:: Exercise description ::
Please copy every line of the records below that holds the word "state".
##### Input material
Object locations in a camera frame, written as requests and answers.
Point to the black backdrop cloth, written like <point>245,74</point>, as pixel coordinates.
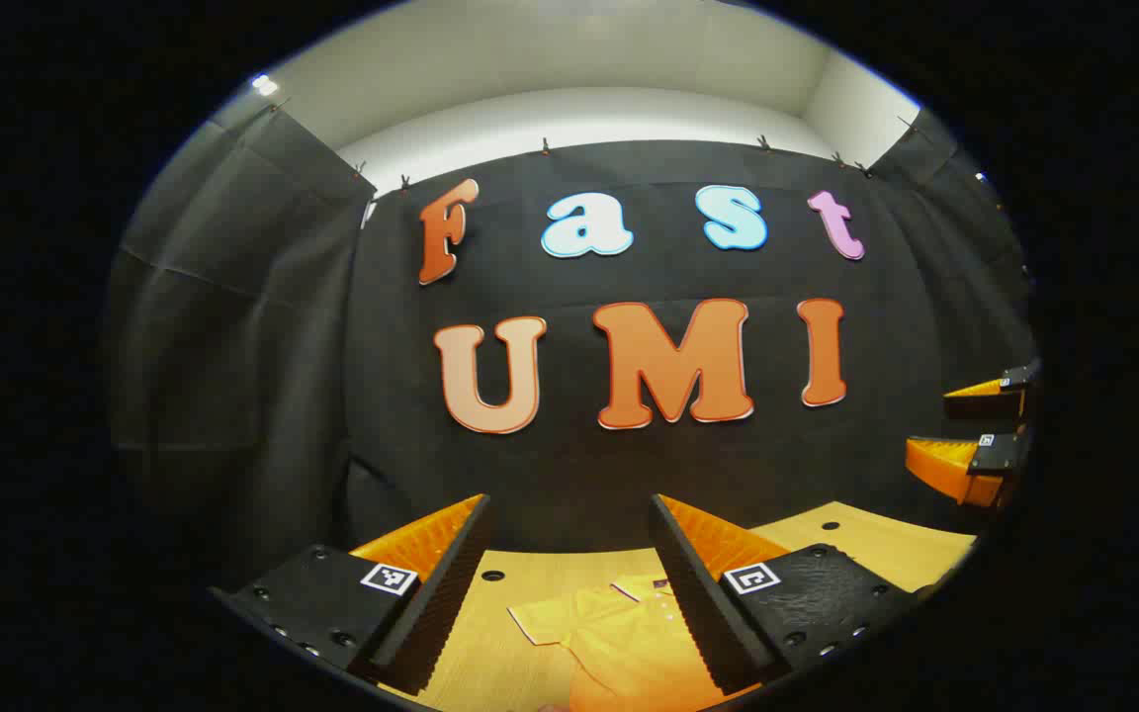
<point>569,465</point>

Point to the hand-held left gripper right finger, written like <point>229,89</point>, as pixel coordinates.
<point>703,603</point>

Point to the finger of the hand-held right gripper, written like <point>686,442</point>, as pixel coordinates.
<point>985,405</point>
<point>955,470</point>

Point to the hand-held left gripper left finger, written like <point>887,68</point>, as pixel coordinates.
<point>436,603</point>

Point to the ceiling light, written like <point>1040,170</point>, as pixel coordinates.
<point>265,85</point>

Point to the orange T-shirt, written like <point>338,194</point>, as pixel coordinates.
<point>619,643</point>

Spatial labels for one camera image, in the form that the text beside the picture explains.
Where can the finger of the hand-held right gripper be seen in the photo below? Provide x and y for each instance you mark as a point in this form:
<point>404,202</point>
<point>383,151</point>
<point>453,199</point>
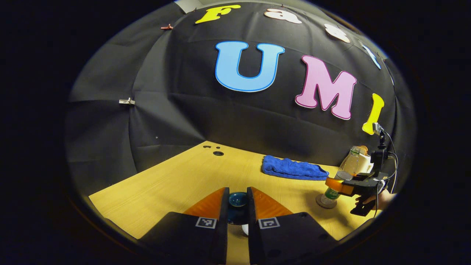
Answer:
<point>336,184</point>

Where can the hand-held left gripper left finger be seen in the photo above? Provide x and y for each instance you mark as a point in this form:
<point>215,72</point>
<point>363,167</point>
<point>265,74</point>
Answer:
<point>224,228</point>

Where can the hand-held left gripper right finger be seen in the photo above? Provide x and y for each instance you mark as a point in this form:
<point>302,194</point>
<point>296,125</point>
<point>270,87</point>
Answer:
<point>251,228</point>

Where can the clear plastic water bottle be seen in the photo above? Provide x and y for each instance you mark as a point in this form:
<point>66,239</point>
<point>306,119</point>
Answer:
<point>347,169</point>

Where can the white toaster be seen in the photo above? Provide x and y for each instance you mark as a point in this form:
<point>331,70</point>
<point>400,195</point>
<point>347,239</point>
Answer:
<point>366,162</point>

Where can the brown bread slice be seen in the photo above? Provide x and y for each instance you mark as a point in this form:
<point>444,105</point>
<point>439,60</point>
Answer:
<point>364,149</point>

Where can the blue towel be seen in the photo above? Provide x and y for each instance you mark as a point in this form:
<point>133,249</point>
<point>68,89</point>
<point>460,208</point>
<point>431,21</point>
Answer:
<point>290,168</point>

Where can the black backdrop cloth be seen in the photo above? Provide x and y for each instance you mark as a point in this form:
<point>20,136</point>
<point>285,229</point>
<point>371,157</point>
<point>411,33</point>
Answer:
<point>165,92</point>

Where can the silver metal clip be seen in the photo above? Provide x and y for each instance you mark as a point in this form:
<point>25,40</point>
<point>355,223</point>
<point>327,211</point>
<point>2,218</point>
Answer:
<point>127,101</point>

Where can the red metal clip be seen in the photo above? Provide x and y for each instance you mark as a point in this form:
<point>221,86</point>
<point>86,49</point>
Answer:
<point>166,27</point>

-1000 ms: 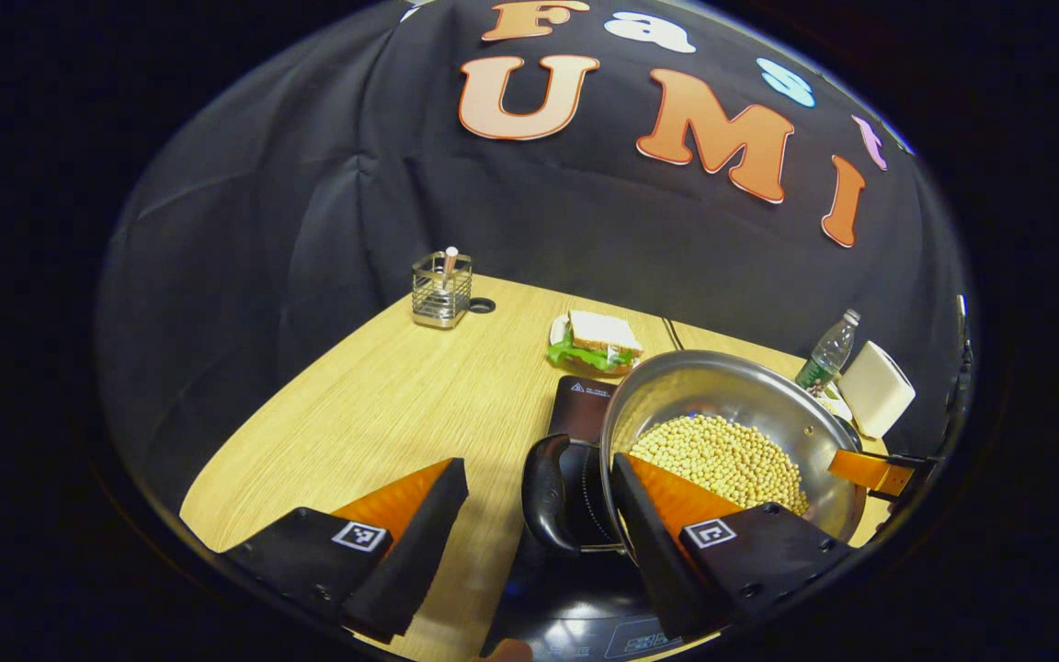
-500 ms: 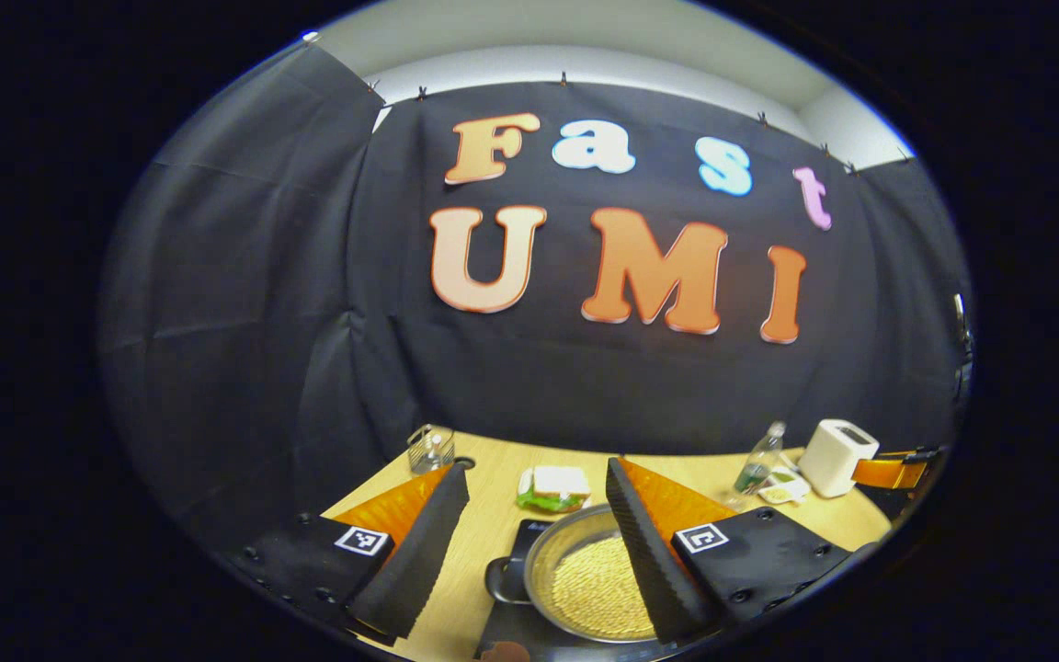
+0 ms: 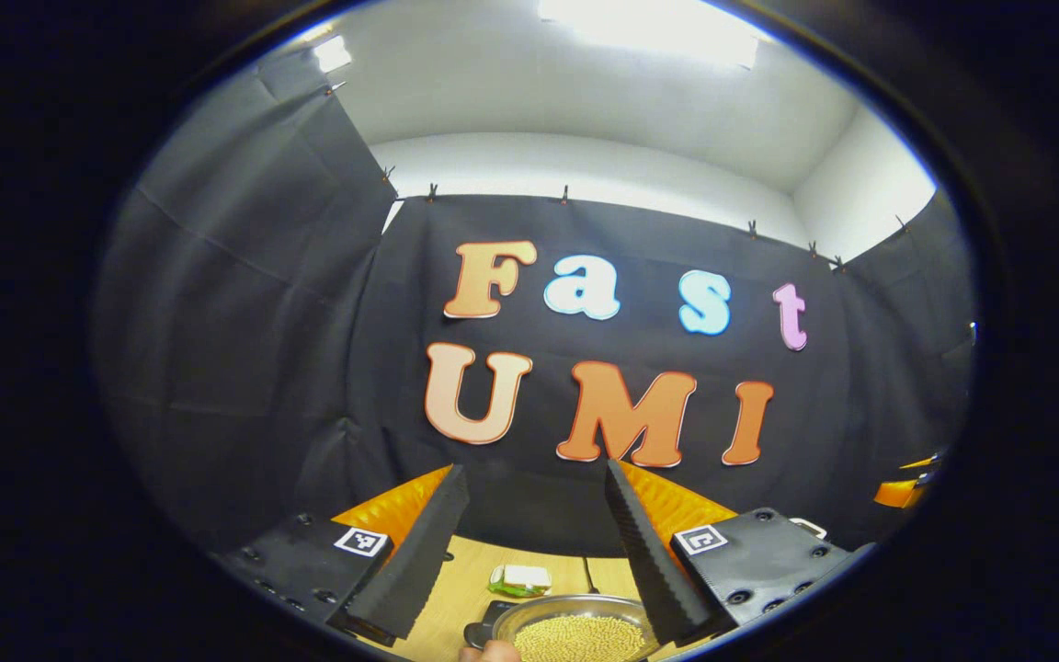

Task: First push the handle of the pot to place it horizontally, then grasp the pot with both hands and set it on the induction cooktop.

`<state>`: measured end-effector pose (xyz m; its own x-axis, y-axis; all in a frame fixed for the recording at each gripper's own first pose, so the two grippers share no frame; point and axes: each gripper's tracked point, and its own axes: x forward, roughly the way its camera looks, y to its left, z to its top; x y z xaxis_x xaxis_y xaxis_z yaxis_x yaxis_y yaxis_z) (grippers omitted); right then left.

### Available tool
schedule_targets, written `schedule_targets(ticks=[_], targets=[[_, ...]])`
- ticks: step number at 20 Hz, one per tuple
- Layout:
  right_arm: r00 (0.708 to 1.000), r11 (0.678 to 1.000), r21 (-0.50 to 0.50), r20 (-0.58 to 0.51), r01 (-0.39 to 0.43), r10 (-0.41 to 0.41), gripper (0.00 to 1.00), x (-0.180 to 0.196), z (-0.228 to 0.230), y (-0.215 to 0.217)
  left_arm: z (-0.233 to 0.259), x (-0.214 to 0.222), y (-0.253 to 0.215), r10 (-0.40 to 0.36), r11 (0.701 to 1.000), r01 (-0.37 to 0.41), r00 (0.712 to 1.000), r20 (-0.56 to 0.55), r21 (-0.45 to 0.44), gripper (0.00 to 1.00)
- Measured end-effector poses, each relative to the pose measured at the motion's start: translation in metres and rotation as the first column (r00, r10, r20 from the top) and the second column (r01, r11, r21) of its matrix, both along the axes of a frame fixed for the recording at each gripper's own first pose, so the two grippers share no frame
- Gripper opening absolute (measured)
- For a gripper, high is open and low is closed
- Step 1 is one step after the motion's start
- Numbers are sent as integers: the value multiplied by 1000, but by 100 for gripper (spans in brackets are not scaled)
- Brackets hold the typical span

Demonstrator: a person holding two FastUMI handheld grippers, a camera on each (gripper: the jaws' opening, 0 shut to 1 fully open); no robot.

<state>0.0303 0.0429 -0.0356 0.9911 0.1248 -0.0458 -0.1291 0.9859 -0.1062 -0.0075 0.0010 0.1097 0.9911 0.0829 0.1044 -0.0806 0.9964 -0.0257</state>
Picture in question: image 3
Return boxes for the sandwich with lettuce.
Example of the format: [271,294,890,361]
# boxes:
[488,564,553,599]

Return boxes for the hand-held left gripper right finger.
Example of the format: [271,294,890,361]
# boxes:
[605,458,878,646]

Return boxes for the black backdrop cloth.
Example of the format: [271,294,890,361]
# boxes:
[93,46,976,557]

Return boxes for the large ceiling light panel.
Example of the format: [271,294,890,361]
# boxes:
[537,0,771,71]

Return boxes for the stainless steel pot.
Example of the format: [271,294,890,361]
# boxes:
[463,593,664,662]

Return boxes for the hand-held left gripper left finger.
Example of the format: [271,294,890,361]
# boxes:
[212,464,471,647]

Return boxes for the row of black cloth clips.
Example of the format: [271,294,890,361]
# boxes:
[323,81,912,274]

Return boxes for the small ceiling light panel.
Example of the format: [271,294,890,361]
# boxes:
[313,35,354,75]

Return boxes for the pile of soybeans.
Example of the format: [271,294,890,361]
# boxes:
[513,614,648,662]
##########
:: Output below ::
`<state>`: measured end-effector pose (xyz m; its own x-axis, y-axis; all in a frame fixed for the recording at each gripper's own first pose, so the two grippers share no frame; point and axes: each gripper's tracked point, and its own axes: x forward, roughly the way its camera looks, y to its left, z to its top; x y z xaxis_x xaxis_y xaxis_z yaxis_x yaxis_y yaxis_z) (grippers omitted); right then left.
<state>0.0303 0.0429 -0.0356 0.9911 0.1248 -0.0458 -0.1291 0.9859 -0.1062 -0.0075 0.0010 0.1097 0.9911 0.0829 0.1044 -0.0806 0.9964 -0.0257</state>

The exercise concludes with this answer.